The Western Grey Kangaroo (Macropus fuliginosus) is very similar to the Eastern Grey Kangaroo (Macropus giganteus) and was considered to be the same species for over 100 years. Of the differences between them, the most obvious is their fur color, the western greys being much darker and brown in color, whilst the eastern greys are in fact, more grey. The eastern grey is also slightly larger (reaching close to 2 metres in height), although not much larger than the westerns. Mature males of both species are noticeably bigger than the females.
The western grey's territory extends from the west coast of WA, right across the southern part of the continent into western NSW, Victoria and southwestern Queensland, preferring the more arid zones. Interestingly all the kangaroos on its namesake, Kangaroo Island in SA, are western greys. Eastern greys occupy parts of Tasmania to northeastern Queensland and just entering eastern SA, preferring the higher rainfall regions (above 250 mm a year).
The eastern and western grey kangaroo territories actually overlap in SA, NSW and Qld, but they are not known to interbreed (although in captivity they can). Other obvious differences is in their behaviour, with the western greys keeping to small family groups, whilst the easterns often collect in large mobs of both genders and different ancestry.
By hopping, rather than running on four legs, the kangaroos have actually developed a very efficient means of locomotion. To hop faster, the kangaroo simply maintains a similar number of hops per minute, but simply increases its stride, also it recycles up to 70% of the energy used, we on the other hand can only recycle around 20%, so they can maintain high speeds for lengthy periods. I have clocked grey roos effortlessly doing 45 kilometres per hour over several kilometres. Yet another advantage of hopping is it aids breathing; when landing air is expelled from the lungs and when jumping, air is automatically drawn into the mouth. So kangaroos are very well adapted to living in open semi-arid rangeland, grasslands or open woodlands.

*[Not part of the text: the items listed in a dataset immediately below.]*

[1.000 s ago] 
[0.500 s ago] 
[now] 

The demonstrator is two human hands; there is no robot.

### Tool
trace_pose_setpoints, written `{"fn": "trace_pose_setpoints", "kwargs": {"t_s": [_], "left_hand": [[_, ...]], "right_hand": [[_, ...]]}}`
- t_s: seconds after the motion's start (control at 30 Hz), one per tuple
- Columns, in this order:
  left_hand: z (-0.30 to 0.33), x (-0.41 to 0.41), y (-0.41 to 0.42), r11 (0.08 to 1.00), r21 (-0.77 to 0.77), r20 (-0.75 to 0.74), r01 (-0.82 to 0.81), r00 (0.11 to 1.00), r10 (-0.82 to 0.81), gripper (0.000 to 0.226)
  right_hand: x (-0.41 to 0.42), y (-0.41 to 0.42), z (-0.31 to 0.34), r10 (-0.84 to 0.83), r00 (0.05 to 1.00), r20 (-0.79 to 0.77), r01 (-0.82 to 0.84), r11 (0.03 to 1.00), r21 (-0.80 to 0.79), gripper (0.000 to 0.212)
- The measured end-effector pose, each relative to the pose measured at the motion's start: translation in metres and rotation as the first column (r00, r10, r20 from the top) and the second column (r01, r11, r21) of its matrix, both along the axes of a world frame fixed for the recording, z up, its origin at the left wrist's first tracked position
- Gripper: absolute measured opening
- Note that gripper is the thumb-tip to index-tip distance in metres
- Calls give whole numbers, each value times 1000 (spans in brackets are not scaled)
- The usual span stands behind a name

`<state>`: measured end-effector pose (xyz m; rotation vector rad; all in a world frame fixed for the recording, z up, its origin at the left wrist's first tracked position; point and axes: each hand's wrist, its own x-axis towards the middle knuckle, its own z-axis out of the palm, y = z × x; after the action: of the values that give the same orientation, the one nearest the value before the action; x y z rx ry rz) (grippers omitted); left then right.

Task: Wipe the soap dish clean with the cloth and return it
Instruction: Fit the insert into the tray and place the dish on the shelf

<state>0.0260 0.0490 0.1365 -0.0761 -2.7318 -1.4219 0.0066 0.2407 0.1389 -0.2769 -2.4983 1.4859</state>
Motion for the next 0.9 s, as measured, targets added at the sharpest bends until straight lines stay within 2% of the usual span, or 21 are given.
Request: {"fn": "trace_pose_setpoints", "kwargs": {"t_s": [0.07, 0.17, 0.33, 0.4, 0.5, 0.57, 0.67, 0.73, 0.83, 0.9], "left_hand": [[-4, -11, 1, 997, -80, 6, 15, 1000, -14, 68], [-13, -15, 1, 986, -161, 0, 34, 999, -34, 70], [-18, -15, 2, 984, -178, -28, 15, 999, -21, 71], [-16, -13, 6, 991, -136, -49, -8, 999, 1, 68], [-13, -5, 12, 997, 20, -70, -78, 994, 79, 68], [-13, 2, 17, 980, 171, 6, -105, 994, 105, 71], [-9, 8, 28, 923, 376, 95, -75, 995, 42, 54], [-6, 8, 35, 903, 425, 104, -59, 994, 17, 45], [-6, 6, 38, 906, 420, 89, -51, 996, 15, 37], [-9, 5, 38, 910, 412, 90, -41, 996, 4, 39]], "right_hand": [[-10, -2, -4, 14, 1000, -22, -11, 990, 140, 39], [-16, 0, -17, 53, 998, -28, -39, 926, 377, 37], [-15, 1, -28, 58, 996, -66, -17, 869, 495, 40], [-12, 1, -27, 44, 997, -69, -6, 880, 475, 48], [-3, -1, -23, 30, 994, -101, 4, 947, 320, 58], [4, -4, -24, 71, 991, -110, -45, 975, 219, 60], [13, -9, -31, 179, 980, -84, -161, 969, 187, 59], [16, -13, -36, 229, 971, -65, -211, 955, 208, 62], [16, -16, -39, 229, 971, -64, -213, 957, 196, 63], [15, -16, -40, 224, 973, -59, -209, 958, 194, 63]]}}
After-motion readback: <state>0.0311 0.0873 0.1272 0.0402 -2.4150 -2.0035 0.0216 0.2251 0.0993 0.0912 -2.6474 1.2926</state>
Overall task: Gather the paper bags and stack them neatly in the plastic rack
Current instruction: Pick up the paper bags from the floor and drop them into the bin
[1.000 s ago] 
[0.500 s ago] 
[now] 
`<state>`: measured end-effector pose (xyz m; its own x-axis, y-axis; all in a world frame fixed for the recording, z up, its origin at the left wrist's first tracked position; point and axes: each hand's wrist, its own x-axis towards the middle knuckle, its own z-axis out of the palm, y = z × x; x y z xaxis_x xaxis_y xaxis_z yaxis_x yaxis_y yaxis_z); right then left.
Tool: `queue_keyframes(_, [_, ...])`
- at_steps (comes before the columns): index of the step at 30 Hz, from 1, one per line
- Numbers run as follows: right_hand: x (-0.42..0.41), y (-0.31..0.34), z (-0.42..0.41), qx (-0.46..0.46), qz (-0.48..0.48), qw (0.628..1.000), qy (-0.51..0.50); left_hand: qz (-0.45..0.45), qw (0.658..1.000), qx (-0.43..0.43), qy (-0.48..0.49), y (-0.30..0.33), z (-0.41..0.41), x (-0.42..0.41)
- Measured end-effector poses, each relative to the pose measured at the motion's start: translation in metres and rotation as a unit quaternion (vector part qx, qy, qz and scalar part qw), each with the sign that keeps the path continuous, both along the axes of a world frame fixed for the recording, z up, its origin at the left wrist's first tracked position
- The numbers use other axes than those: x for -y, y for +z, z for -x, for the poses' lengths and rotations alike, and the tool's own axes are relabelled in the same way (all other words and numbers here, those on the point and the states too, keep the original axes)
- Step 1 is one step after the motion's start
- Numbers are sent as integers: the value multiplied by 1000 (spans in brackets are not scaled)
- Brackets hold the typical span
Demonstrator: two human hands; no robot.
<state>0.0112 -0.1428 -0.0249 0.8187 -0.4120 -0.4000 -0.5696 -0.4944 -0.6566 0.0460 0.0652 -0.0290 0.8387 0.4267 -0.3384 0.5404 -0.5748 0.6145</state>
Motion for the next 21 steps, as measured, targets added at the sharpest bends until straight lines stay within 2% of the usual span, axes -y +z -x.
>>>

From time to time there is speculation that the grey kangaroo is endangered; this is certainly not the case as both species occur in their multi-millions. However, the eastern grey kangaroo although still very numerous are probably less so due to their grazing areas being utilised for farming activities, but they are far from being a threatened species and can occur in plague proportions in favoured undisturbed habitats. Still, I think we are very fortunate to have such a large uniquely Australian animal that can survive in most bush habitats and often in close proximity to human occupation. These kangaroos are so common that many people have a very indifferent attitude toward them and often consider them vermin, nevertheless we and the world would be worse off without them and we should cherish and foster their well-being.